These are the two sets of stats (ORR and DfT) for 2013/14.
In the DfT stats the net Northern figure is 12.5 p/mile, which equates to the ORR figure of 7.79 p/km.
http://orr.gov.uk/__data/assets/pdf_file/0007/14497/rail-finance-statistical-release-2013-14.pdf
https://www.gov.uk/government/publications/rail-subsidy-per-passenger-mile
On a pence per mile basis (in the DfT document), the Northern PTE grant is 13.3, and the network grant is 25.7.
That's how you get to 51.5 pence per passenger mile.
So the PTEs pay Northern more than DfT does in subsidy, and the network grant doubles both those figures.
What's more these figures are going up by about 10% a year, so the Northern problem is getting worse.
It is interesting to delve further into these figures. The total subsidy of 51.5p PPM was actually a fall of 3% from the previous year, due to a 12% reduction in the Network Grant PPM apportioned to Northern.

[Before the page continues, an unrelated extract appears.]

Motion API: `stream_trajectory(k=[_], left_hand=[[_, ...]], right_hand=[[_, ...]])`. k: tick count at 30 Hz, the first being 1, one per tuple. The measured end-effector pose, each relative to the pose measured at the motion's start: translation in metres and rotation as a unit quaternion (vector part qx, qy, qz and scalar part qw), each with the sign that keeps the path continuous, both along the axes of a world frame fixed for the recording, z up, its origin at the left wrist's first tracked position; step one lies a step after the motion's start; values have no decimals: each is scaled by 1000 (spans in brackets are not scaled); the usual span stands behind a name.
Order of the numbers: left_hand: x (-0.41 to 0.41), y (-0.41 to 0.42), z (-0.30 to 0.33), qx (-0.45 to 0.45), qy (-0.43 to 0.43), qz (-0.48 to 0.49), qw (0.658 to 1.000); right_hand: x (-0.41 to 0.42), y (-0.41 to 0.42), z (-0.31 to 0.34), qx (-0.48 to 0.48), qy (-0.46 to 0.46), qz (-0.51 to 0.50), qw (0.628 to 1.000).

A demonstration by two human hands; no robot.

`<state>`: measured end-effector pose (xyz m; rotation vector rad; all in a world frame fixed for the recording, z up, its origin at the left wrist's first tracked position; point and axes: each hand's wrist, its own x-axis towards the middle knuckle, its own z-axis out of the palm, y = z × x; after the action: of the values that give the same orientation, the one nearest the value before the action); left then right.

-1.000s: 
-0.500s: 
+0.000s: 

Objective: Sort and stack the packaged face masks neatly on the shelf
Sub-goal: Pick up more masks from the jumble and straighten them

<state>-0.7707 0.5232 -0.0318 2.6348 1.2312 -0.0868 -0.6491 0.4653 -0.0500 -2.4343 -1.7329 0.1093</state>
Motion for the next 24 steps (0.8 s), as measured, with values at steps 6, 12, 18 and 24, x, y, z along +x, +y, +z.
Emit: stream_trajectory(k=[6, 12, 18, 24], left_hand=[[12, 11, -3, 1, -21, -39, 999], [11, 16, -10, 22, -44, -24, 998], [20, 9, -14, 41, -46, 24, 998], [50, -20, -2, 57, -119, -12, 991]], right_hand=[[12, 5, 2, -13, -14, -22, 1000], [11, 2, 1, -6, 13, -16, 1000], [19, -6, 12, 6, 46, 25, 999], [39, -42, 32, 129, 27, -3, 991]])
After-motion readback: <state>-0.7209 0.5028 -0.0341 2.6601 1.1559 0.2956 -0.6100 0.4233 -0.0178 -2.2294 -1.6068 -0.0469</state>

So that part of the "Northern problem" is
not getting worse. The direct DfT subsidy PPM to Northern, net of revenue share, increased by 9% year on year, from 11.5p to 12.5p, while the PTE subsidy PPM increased by 7%, from 12.4p to 13.3p.

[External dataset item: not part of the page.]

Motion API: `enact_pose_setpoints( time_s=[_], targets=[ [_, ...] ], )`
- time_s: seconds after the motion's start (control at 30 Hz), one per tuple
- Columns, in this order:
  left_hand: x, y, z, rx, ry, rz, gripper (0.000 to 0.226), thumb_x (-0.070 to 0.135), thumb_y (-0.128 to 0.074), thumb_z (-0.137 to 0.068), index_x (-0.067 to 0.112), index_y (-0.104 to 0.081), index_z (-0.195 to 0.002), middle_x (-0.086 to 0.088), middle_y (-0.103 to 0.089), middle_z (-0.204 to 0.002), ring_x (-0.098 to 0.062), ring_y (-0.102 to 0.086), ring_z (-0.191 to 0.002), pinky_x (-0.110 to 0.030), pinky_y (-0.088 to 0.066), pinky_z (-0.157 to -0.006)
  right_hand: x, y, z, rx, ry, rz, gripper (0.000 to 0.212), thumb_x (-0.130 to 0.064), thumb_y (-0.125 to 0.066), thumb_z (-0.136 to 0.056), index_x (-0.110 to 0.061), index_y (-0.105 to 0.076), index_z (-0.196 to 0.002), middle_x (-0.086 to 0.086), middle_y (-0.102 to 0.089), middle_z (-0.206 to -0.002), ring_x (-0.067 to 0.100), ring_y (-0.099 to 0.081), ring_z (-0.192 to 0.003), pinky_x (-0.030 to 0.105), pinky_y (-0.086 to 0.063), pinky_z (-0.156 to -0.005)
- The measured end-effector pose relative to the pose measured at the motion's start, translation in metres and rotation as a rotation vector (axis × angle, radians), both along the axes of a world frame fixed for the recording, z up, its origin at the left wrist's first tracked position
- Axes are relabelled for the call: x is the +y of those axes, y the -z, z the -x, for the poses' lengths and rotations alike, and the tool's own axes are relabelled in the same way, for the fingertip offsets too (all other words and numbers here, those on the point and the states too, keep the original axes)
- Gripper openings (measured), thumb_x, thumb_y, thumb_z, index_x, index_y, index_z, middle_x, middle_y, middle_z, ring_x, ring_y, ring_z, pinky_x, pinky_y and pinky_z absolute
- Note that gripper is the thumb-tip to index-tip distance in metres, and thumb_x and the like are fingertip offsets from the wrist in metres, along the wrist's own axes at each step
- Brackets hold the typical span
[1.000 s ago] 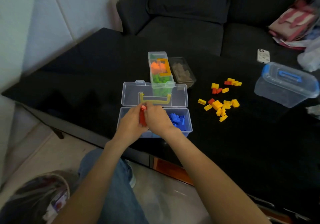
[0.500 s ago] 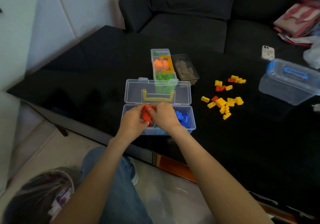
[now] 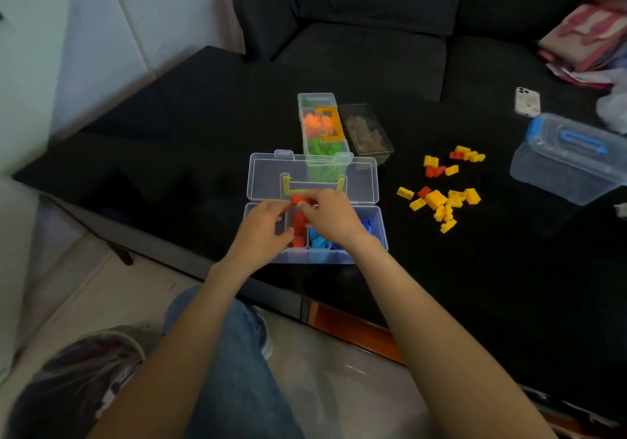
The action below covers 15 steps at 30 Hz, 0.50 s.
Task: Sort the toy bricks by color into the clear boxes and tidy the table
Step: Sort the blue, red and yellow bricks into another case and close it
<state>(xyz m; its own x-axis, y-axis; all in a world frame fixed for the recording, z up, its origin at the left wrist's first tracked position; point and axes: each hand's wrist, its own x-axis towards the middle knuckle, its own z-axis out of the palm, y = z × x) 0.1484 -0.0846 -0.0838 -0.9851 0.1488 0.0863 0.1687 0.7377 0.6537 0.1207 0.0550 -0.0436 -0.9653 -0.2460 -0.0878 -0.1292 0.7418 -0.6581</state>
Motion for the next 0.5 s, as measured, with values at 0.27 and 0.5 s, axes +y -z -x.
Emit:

The PTE grant, like the others, is divided by Northern's
total annual route miles to get the PPM figure, whereas this grant is really just for the route miles
within the PTE areas. I do not know what proportion of Northern's route mileage is in the PTE areas, but these figures suggest that the "Northern problem" may be mainly a problem of the suburban services, rather than, as some have suggested, the far-flung rural services. If so, the high subsidy levels might be due more to low revenue yield (low fares and ticketless travel) than to high operating costs.
Greater Manchester alone absorbed 39% of the PTE grant. Yet Manchester Metrolink, operating on similar routes to Northern's Manchester suburban services, achieved an operating surplus. This seems to me to indicate that investment in improved infrastructure and rolling stock is the way to turn things around.